#### [Problem to work on]
Every line in the records below between the one holding "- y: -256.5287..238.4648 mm" and the one holding "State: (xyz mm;", inclusive, is to be set down exactly; all other lines are to be left out.

#### [Provided information]

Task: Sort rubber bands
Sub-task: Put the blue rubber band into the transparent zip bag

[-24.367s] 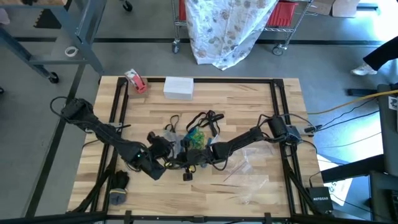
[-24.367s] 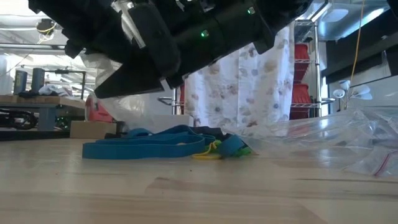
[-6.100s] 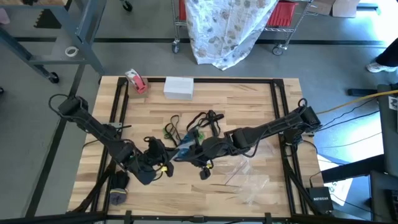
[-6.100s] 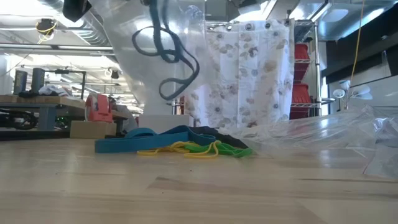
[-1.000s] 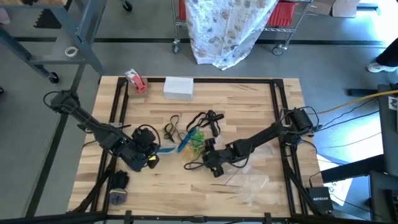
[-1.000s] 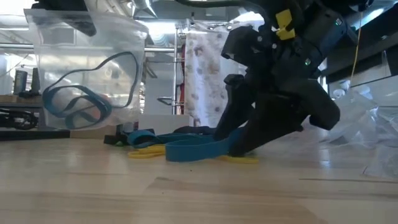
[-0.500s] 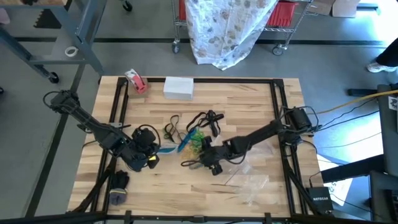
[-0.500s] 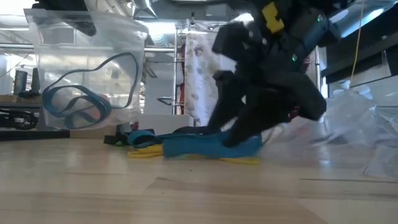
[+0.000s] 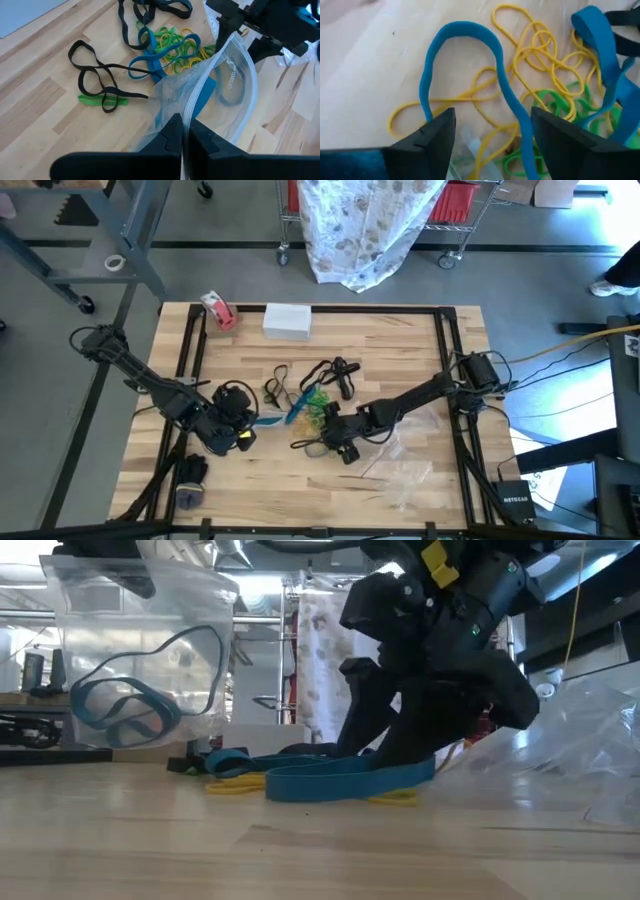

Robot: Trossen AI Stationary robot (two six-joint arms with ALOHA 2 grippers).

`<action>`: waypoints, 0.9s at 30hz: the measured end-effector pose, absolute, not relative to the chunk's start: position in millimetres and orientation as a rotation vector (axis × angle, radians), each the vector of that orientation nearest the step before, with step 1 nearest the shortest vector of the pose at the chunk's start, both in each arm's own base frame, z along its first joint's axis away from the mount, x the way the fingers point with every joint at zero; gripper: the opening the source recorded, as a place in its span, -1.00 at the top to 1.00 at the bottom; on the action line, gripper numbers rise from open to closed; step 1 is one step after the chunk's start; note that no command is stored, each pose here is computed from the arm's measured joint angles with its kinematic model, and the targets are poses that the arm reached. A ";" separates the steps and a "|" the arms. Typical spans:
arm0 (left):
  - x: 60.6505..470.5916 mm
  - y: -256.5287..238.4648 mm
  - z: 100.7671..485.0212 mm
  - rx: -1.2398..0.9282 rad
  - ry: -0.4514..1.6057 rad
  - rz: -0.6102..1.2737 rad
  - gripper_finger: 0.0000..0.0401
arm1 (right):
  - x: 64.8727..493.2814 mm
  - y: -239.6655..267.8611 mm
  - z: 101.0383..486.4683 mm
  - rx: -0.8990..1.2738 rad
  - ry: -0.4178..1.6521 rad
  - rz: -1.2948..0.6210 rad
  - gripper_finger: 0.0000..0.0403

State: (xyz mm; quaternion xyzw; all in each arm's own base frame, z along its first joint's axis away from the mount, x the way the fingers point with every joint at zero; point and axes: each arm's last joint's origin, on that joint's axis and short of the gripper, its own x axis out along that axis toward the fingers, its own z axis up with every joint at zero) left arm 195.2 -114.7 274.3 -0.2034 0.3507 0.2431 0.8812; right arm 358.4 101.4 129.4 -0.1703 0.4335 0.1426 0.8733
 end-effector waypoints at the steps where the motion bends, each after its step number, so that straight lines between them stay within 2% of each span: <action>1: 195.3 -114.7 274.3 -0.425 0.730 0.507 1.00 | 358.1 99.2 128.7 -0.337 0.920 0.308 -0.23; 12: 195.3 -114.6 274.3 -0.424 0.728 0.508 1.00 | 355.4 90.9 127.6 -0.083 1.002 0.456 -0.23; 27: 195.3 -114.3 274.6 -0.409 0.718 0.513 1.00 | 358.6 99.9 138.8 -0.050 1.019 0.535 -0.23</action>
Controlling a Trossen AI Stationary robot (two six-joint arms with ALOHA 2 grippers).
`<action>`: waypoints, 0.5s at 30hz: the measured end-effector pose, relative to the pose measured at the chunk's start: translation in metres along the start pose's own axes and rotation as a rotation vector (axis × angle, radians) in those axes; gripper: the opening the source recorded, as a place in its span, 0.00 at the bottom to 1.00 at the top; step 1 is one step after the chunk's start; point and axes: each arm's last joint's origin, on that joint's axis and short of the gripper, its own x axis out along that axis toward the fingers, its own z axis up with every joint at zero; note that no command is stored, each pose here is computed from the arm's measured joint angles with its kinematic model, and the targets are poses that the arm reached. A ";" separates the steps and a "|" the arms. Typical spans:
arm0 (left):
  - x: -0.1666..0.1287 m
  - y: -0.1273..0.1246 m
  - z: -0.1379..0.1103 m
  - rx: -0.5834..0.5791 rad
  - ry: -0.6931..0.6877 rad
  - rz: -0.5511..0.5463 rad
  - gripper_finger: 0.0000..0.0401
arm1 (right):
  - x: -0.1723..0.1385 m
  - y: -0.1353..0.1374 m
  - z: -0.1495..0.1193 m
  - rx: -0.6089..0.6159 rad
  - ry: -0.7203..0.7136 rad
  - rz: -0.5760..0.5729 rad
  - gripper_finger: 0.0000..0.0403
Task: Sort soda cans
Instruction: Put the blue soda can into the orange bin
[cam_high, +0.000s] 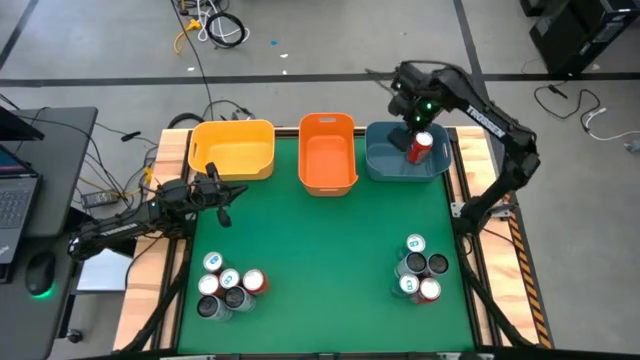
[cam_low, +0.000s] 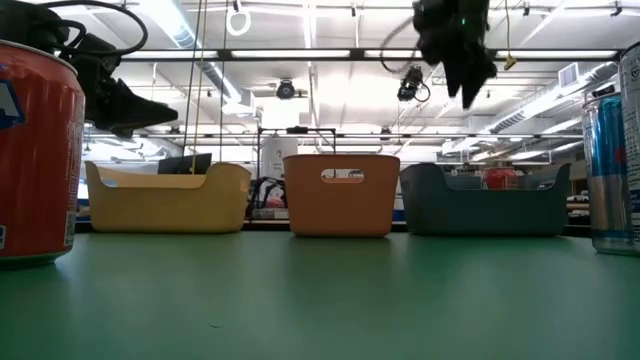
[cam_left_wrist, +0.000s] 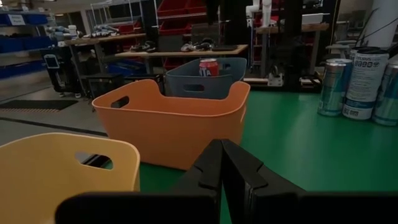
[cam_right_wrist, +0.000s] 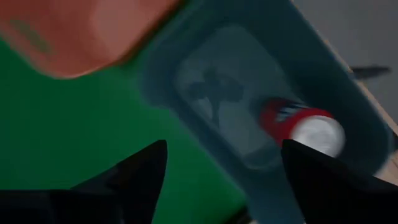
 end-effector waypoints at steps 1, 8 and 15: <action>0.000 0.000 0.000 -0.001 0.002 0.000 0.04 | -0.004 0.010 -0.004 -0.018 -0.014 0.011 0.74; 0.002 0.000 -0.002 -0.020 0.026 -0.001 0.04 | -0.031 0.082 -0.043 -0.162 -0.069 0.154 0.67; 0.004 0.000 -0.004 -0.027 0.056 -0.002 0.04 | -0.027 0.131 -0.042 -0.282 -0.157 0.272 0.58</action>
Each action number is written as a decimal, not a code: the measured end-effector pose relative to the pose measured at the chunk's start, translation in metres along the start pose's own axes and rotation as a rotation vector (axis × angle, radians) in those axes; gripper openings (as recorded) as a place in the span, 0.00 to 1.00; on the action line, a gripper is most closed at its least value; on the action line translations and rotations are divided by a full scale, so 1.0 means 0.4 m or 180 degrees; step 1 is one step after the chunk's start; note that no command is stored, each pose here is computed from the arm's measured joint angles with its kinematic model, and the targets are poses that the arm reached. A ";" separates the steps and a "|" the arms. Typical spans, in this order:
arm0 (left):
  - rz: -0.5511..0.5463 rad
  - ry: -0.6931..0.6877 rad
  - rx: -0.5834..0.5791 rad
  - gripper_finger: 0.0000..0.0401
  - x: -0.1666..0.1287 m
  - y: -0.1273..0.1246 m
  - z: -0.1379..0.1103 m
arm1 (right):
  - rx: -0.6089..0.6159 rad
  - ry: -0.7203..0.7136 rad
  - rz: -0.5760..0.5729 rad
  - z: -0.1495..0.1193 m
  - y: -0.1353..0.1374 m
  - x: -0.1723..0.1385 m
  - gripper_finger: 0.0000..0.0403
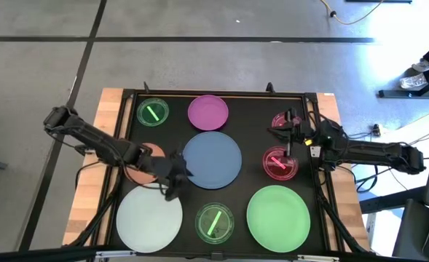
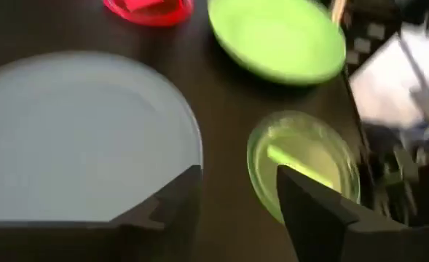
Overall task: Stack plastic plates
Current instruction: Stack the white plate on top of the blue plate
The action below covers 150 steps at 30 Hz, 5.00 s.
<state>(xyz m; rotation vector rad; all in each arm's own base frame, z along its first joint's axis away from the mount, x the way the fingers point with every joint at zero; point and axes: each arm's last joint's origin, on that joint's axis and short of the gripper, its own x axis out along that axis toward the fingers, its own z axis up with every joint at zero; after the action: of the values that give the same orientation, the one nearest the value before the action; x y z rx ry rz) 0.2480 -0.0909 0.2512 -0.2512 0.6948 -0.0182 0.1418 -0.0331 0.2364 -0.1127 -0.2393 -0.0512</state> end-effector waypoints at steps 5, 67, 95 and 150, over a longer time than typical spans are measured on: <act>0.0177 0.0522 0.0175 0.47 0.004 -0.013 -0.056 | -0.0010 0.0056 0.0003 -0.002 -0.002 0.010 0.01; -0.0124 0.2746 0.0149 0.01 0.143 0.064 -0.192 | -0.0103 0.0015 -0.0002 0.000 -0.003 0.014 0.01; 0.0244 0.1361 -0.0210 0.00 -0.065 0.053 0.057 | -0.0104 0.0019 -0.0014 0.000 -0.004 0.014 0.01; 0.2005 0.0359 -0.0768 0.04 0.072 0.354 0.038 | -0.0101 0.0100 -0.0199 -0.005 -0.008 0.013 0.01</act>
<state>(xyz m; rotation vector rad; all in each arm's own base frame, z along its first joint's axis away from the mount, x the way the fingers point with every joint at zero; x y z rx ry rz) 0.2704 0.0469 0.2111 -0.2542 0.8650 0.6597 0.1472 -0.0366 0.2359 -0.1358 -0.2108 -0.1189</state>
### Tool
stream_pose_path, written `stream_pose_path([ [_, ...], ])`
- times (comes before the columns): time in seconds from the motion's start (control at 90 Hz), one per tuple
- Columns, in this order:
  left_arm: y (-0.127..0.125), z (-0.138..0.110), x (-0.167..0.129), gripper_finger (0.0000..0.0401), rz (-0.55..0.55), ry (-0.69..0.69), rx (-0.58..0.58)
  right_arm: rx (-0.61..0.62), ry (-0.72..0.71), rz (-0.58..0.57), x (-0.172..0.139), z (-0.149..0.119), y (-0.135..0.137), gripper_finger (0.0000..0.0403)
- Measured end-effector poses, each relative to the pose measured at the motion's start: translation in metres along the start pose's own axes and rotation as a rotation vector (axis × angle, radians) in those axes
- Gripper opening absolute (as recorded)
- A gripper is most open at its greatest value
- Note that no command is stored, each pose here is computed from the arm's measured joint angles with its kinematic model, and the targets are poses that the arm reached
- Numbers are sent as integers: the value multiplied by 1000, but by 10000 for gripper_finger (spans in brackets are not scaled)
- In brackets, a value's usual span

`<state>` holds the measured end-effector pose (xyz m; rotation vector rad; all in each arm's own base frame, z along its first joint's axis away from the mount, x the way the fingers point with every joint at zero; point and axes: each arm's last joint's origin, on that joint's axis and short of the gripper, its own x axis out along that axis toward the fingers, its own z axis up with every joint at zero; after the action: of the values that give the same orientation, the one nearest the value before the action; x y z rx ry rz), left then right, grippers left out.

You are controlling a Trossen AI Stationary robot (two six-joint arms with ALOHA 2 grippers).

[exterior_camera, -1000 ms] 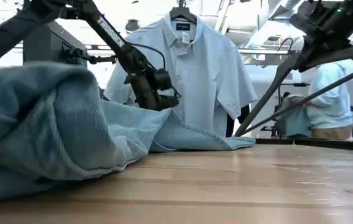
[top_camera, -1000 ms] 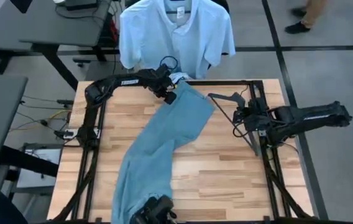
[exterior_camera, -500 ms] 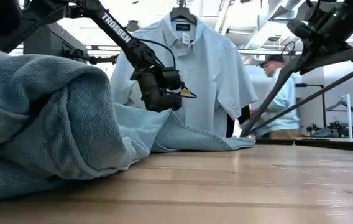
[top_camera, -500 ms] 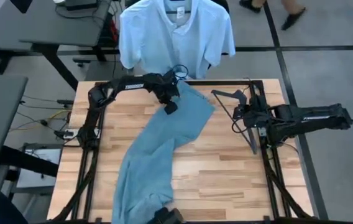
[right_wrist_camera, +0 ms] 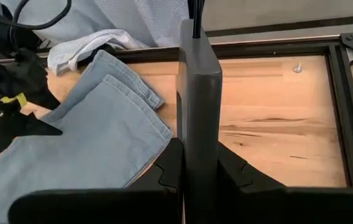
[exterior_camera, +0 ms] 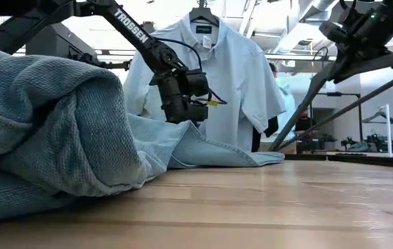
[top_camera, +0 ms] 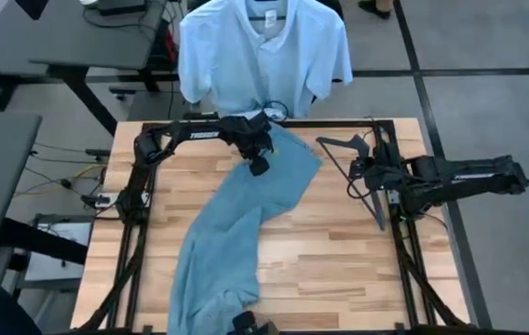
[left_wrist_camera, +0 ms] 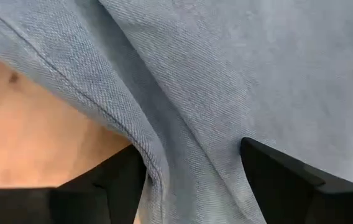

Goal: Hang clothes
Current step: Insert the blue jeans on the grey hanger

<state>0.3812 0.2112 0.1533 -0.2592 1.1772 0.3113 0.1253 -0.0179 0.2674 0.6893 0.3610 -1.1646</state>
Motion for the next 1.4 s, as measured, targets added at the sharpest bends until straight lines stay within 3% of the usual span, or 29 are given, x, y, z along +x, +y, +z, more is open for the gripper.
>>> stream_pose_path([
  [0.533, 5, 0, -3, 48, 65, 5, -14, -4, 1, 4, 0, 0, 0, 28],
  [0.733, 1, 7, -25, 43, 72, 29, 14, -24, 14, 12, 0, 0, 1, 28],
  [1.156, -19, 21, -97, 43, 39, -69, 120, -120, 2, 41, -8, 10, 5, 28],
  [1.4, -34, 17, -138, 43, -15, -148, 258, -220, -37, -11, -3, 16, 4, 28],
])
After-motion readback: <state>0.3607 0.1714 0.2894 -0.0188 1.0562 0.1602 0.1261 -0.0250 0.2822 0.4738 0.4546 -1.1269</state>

#### [Response for this exercise]
  - y: -256.5287..238.4648 mm
  - z: 100.7671..485.0212 mm
  - rx: -1.2398..0.9282 rad
  - ry: -0.4514..1.6057 rad
  - rz: -0.6102..1.2737 rad
  - gripper_finger: 0.0000..0.0401
arm1 (right):
  - x: 64.8727..493.2814 mm
  - y: -239.6655..267.8611 mm
  - z: 101.0383..486.4683 mm
  - rx: -0.8990..1.2738 rad
  - ry: -0.4178..1.6521 rad
  - rz: -1.2948..0.6210 rad
  - gripper_finger: 0.0000..0.0403

State: (xyz mm; quaternion xyzw; all in each arm's own base frame, z along its first joint's axis away from the mount, x the way the fingers point with every joint at zero; point and axes: each arm's last joint's origin, on that joint's axis and short of the gripper, its own x axis out along that axis toward the fingers, its own z axis up with every joint at zero) left arm 195.2 -114.7 274.3 -0.2034 0.3507 0.2431 0.8812; right arm 358.4 101.4 129.4 -0.1703 0.4335 0.1426 0.8733

No more output will be given for this exercise.